Named af­ter the Mit­ford sis­ters, homed in a “palace” and treated to spe­cially baked cakes, life is good for Wendyl Nis­sen’s new brood of hens…

Australian Women’s Weekly NZ - - CONTENTS -

Wendyl Nis­sen gets clucky over her lat­est ar­rivals

My life is com­plete – I have chick­ens again. I’ve spent the past few weeks fuss­ing around the empty chook palace, mak­ing sure the boxes have clean wood shav­ings, get­ting all the right food care­fully placed in spe­cially made feed­ers and not one, but three, dif­fer­ent com­pli­cated wa­ter de­vices just in case one fails.

It re­minded of those last days be­fore you give birth, when you find your­self in the baby room re­fold­ing clothes and nap­pies you had al­ready folded three times and check­ing every cor­ner of the room for dust and mak­ing and re-mak­ing the cot. Here I was, at 54, lit­er­ally get­ting clucky.

My last hens are now liv­ing with my good friend Lynda Hal­li­nan on her Hunua prop­erty. I had them in the city and one day a Jack Rus­sell dog tore two of them to bits and left the last three ab­so­lutely pet­ri­fied. Chick­ens are very ner­vous wee things and once they get a huge fright they’re not in a good way. So Lynda took them out to her place and has al­lowed them to gen­tly ease back into be­ing good, happy pro­duc­tive chick­ens. And I re­alised that when you live in a city, where peo­ple feel they can walk their dogs off leads, then chick­ens just aren’t safe.

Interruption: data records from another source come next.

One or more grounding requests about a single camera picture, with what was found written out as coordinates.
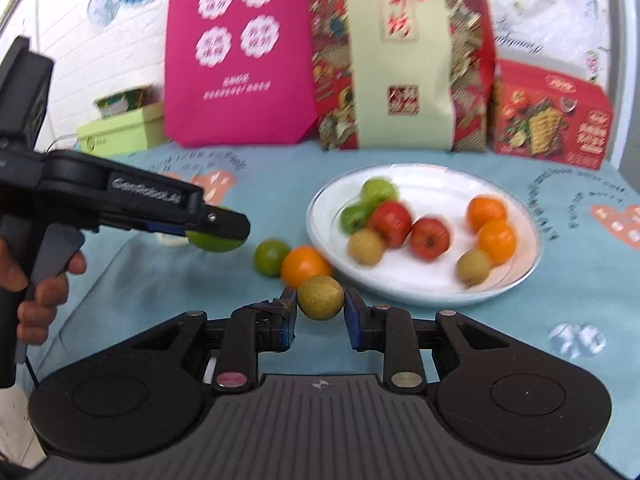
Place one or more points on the teal printed tablecloth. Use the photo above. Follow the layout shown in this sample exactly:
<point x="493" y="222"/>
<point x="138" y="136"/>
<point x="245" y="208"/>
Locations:
<point x="150" y="285"/>

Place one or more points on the white plate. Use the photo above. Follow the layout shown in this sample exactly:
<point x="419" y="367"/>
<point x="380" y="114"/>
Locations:
<point x="435" y="285"/>

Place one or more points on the red cracker box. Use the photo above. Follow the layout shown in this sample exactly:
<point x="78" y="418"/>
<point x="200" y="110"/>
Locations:
<point x="550" y="125"/>

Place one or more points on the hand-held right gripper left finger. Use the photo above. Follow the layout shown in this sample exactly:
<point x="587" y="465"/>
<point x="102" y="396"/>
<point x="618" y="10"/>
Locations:
<point x="287" y="320"/>

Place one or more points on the small green lime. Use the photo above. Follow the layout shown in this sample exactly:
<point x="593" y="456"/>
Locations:
<point x="356" y="216"/>
<point x="271" y="256"/>

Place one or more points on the light green box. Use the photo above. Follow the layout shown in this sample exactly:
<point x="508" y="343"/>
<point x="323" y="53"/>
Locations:
<point x="125" y="132"/>

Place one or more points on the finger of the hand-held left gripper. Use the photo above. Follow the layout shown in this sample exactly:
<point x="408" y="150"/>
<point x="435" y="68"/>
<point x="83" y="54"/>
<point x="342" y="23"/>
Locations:
<point x="225" y="227"/>

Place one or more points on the white door frame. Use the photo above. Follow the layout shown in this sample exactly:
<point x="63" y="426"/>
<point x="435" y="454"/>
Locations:
<point x="625" y="60"/>

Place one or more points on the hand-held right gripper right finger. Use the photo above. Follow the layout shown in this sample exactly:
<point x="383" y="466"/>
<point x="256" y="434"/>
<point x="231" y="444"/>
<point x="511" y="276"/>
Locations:
<point x="352" y="320"/>

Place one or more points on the tan longan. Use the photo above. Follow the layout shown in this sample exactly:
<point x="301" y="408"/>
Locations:
<point x="320" y="297"/>
<point x="366" y="246"/>
<point x="474" y="265"/>

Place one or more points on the person's left hand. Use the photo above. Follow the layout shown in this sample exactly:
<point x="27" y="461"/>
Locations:
<point x="45" y="295"/>

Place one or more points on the pink tote bag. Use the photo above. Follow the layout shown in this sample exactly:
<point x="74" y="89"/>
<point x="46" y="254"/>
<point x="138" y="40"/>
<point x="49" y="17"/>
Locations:
<point x="240" y="110"/>

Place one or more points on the floral plastic bag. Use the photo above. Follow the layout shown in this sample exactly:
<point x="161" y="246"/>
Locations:
<point x="540" y="10"/>

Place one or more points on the small pale paper fan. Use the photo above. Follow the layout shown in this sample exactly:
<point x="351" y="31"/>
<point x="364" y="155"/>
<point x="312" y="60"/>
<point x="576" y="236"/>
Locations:
<point x="102" y="7"/>

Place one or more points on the orange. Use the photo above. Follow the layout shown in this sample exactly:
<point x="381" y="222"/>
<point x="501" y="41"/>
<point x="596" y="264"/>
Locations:
<point x="486" y="212"/>
<point x="496" y="241"/>
<point x="305" y="265"/>

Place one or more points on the green patterned bowl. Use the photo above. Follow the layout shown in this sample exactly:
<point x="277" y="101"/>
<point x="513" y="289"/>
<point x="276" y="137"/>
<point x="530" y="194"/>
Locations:
<point x="127" y="100"/>

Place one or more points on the red fruit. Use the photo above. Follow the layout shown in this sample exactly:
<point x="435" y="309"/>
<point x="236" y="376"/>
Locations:
<point x="430" y="237"/>
<point x="391" y="222"/>

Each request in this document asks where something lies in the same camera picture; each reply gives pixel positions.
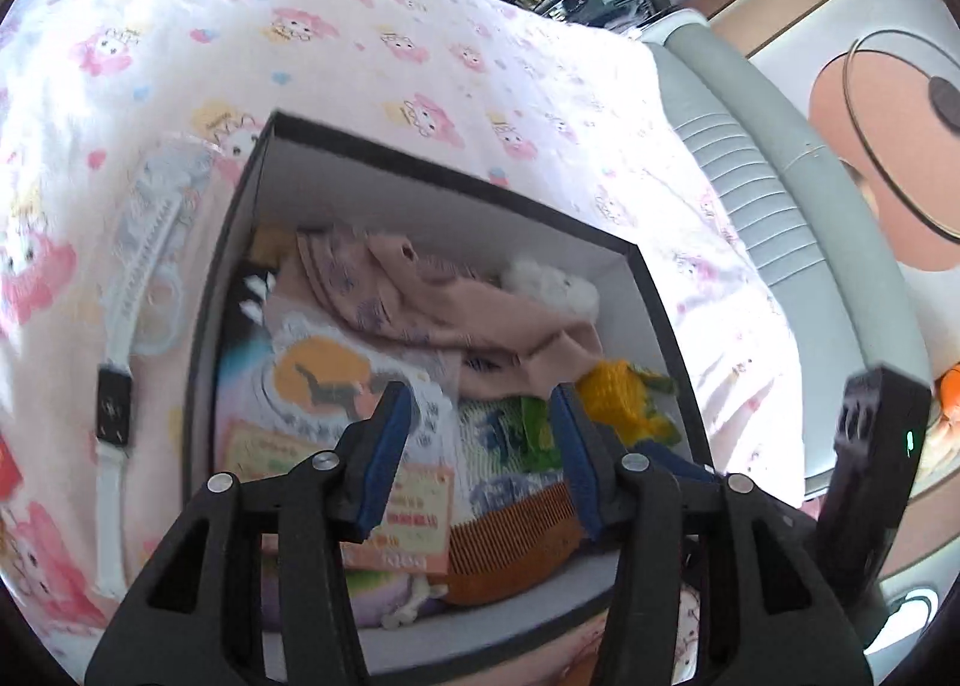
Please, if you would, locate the grey padded headboard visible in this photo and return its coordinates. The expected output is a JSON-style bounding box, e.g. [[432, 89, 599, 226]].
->
[[637, 11, 935, 500]]

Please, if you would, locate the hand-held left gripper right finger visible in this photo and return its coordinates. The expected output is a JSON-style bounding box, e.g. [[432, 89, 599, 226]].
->
[[550, 382, 875, 686]]

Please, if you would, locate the colourful printed snack packet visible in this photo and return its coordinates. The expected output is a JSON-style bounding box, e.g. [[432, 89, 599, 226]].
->
[[217, 315, 458, 578]]

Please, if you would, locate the beige patterned cloth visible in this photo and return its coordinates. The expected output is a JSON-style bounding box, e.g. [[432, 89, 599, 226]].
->
[[274, 225, 605, 406]]

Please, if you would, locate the pink cartoon printed bed sheet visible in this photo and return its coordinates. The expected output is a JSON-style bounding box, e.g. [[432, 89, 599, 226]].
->
[[0, 0, 807, 686]]

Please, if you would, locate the white smartwatch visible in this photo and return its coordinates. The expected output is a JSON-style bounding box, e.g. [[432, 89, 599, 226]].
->
[[91, 202, 185, 601]]

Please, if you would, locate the black cardboard box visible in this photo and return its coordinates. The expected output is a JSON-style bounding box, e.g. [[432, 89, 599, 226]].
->
[[182, 109, 717, 679]]

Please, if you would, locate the clear cartoon phone case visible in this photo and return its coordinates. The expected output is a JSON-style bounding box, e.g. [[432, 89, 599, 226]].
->
[[112, 135, 241, 357]]

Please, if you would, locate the yellow flat box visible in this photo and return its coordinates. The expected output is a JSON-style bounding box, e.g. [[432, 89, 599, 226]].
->
[[247, 225, 297, 263]]

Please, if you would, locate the brown wooden comb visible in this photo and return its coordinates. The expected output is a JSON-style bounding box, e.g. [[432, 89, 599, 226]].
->
[[446, 480, 586, 604]]

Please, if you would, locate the orange plush toy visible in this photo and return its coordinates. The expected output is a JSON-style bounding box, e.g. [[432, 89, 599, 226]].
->
[[911, 365, 960, 500]]

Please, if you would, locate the lilac soft pouch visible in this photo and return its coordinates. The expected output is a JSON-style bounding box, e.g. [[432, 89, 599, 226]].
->
[[259, 566, 451, 633]]

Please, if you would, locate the black screen protector box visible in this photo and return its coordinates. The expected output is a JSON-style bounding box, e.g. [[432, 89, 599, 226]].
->
[[217, 258, 278, 387]]

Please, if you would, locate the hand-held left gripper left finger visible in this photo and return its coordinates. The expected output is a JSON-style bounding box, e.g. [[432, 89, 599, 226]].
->
[[84, 378, 415, 686]]

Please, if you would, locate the yellow green crochet toy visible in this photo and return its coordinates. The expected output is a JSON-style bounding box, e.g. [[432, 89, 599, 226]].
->
[[574, 358, 680, 447]]

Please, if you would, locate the round ring wall lamp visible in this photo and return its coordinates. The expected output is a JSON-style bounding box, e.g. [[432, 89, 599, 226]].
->
[[840, 30, 960, 241]]

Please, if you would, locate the white fluffy plush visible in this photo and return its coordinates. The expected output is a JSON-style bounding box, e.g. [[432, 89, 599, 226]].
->
[[499, 257, 601, 320]]

But I’ve al­ways pined for more and when we bought this prop­erty in the Hokianga three years ago I tagged an old fern house as the fu­ture hen house.

Now I have four splen­did girls who go by the names of Diana, Unity, Debo and Decca – I’m bor­row­ing my poul­try names from the Mit­ford sis­ters, the six sib­lings who took English so­ci­ety by storm in the 1920s and 30s.

Diana is a black Or­p­ing­ton with glossy black feath­ers which have a beau­ti­ful dark green sheen. Diana Mit­ford was one of the more beau­ti­ful Mit­fords so this name suited my dark-eyed hen. She is also a bit regal and a tad shy so there’s a bit of Princess Diana in the name too.

Debo and Decca are the two Plymouth Rocks breed, who have lovely black and white feath­ers. They are true sis­ters – if one shakes her feath­ers, so does the other and they rather sweetly sleep hud­dled to­gether. Debo Mit­ford (Deb­o­rah, Duchess of Devon­shire) was a writer and a long-time chicken keeper, while Decca (Jes­sica) was a jour­nal­ist, ac­tivist and po­lit­i­cal cam­paigner. These two are my dar­ing hens; the youngest, but the most ad­ven­tur­ous.

And then there is Unity – my white Sus­sex hen, who is a wee bossy-boots and at present spends her time hen­peck­ing all the oth­ers in her bid to be­come top hen. Unity Mit­ford was a Nazi, which I’m choos­ing to ig­nore, but I fig­ured she’d prob­a­bly ap­prove of an Aryan hen.

I’m spend­ing far too much time in the hen house with the girls – in fact I have put chairs in there so my hus­band Paul and I can have our morn­ing cof­fee and our evening drink with them. I even had my lunch in there the other day. I can watch hens for hours – they are very re­lax­ing. But it’s not all sweet­ness and light in hen land.

My other hens were hand-raised, mak­ing them very easy to pick up and cud­dle, but these ones are ter­ri­fied of me, so we have daily tam­ing ses­sions where I en­cour­age them to eat from my hand. But, un­like my other hens, they turn their noses up at sul­tanas, which were like choco­late to the other girls. In­stead I am us­ing home-baked ap­ple oat cake, which they go crazy for – un­like Paul, who took one bite and said, “We should re­ally save this for vis­i­tors” (which means he didn’t like it).

As you will know from my last col­umn, the hens are housed in a rather large palace where they have loads of room to roam, lots of fresh grass, a few trees for shade and a great view of the ocean. So they don’t want to leave. They are too young to lay yet so I was hop­ing to put them to work free-rang­ing and clean­ing up my vege patch for the win­ter gar­den, but they won’t come out. I am re­minded of my­self when I book into a fab­u­lous ho­tel over­seas and love it so much I have no de­sire to leave and see the sights, much to Paul’s hor­ror. I want to lux­u­ri­ate in the clean white sheets and or­der room ser­vice!

So I’ll keep up the room ser­vice and clean bed­ding in the hen house and hope the girls will soon re­pay the favour.